» **Data listing**:
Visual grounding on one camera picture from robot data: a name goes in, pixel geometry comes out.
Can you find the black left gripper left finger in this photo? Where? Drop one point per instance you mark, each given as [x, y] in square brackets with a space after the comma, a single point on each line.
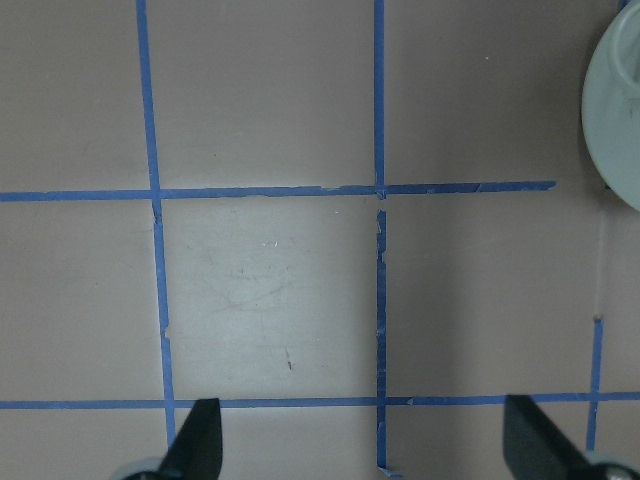
[196, 453]

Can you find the pale green cooking pot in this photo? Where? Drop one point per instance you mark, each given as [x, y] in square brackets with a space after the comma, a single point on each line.
[610, 105]

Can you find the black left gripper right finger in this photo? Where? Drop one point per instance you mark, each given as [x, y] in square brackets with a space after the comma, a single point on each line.
[533, 447]

» **Prompt**: The finished answer is an exact repetition of the listing, with every picture removed.

» **Reply to the task**:
Visual grounding on one camera picture from robot data: a name goes in, pixel geometry comes out.
Can you find the black left gripper left finger in this photo? Where? Drop one point per instance you mark, each given as [x, y] in square brackets with a space after the comma, a single point on each line.
[196, 453]

Can you find the pale green cooking pot in this photo? Where? Drop one point per instance you mark, each given as [x, y] in square brackets with a space after the comma, a single point on each line.
[610, 105]

Can you find the black left gripper right finger in this photo? Where? Drop one point per instance you mark, each given as [x, y] in square brackets with a space after the comma, a single point on each line.
[533, 447]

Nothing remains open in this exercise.